Reports From the Field

Using Quality Improvement Methods to Implement an Individualized Home Pain Management Plan for Children with Sickle Cell Disease


 

The QI team also completed a failure mode and effects analysis (FMEA) to identify potential failures in the clinic flow process. The FMEA helped to identify low-hanging fruit “quick fixes,” PDSAs, and develop process maps. Weekly data guided our PDSAs and allowed us to continuously improve our processes, and team members were accountable for specific weekly action items.

Measurement/Analysis

The home pain management implementation process was monitored and tracked using 2 weekly run charts: one that displayed the percentage of eligible SCD patients who needed a HPMP each week that actually received one and one that showed the overall number of eligible SCD patients with a HPMP (population metric). Run charts provide a graphic display of process performance over time and allowed the team to track and monitor process outcomes. The goal was that at least 85% of eligible patients would receive the HPMP intervention by November 2012.

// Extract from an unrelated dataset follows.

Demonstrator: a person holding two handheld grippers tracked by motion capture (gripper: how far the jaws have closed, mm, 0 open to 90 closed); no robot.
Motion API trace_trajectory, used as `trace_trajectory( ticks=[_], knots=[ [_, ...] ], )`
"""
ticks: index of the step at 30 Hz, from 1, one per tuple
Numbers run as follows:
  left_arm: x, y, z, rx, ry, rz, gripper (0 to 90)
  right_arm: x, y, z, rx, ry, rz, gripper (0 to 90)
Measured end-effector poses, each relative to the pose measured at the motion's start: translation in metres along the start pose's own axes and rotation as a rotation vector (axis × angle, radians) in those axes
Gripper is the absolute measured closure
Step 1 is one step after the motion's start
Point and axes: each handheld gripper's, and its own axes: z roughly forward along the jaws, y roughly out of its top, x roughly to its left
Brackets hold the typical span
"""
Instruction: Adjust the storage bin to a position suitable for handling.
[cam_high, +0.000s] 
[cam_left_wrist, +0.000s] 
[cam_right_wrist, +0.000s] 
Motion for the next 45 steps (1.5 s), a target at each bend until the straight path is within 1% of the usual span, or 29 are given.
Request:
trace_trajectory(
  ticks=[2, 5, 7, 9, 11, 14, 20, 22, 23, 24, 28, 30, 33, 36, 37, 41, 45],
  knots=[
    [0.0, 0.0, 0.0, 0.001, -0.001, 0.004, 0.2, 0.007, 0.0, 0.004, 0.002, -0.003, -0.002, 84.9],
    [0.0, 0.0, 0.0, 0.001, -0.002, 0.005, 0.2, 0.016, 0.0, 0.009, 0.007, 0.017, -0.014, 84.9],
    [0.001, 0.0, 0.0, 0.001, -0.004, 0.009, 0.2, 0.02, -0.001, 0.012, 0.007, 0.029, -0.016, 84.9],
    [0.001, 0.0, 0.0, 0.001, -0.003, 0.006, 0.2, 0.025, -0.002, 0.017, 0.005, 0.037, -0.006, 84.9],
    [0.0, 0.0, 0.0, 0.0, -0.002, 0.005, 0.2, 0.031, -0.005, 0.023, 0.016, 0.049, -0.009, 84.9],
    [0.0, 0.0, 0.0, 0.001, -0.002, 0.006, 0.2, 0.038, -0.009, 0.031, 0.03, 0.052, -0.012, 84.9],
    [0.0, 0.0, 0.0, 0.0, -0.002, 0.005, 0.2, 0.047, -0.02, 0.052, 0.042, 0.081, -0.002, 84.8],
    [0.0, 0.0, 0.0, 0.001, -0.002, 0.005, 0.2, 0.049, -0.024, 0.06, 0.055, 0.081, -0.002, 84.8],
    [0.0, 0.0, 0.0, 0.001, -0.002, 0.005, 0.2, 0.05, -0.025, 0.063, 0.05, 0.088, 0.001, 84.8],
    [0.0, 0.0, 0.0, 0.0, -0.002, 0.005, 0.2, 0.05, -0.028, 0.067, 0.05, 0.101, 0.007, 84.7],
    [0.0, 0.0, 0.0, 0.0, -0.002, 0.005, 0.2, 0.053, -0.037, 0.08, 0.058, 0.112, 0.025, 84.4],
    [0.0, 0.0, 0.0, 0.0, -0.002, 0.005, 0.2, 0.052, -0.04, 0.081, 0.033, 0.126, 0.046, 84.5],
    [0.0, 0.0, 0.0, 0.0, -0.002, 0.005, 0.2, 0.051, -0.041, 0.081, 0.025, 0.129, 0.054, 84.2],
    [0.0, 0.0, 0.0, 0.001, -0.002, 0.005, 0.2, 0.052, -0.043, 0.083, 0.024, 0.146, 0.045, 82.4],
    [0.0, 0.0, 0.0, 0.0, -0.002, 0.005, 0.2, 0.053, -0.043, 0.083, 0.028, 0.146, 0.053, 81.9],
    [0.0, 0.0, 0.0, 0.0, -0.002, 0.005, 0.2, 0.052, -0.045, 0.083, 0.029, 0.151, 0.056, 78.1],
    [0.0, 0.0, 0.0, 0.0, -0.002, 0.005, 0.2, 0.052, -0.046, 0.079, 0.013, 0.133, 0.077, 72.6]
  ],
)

Outcomes were evaluated using a monthly p-chart showing the percentage of SCD patients seen in the ED for uncomplicated SCD pain. For the current project, a p-chart was used because ED visits were categorized (see below) and the sample size varied by month. We conducted a retrospective chart review of each ED visit to extract the initial complaint and the final assessment from the ED providers’ notes. ED visits were categorized as follows: (1) fever (with or without other symptoms such as pain), (2) uncomplicated SCD pain only, and (3) other (eg, trauma, asthma). The goal was to monitor ED visits for uncomplicated SCD pain only to determine if the rate of this type of ED visit decreased after the implementation of the HPMP. Based on the chart review of the 12 months prior to the implementation of the HPMP, the majority of SCD patients seen in the ED had 0–3 ED visits for uncomplicated SCD pain. Only 7 patients had more than 3 ED visits: two had 4 ED visits, two had 5 ED visits, one had 6 visits, one had 7 visits, and one had 13 visits to the ED. Because the patient with 13 visits has complex psychosocial issues that greatly impact the use of the ED and inpatient medical services, this data was excluded from our analyses.

The Children’s Hospital Medical Center Institutional Review Board exempted this study from review because it was deemed to be a QI project with the intent to improve care locally and not to develop generalizable
knowledge.

RESULTS

As of May 2013, 100% of eligible patients who needed a home pain management plan actually received one during their clinic visit ( Figure 1 ), and this performance was maintained for 4 weeks. Almost all (98%) of these patients ( n = 183) met with the team psychology provider. Of the 5 patients who were referred to the team psychology provider but not seen, one declined the service, 2 patients were experiencing acute pain, one family was overwhelmed by the amount of medical information received at the visit and asked that the team psychology provider see them at their next visit, and one patient was asleep.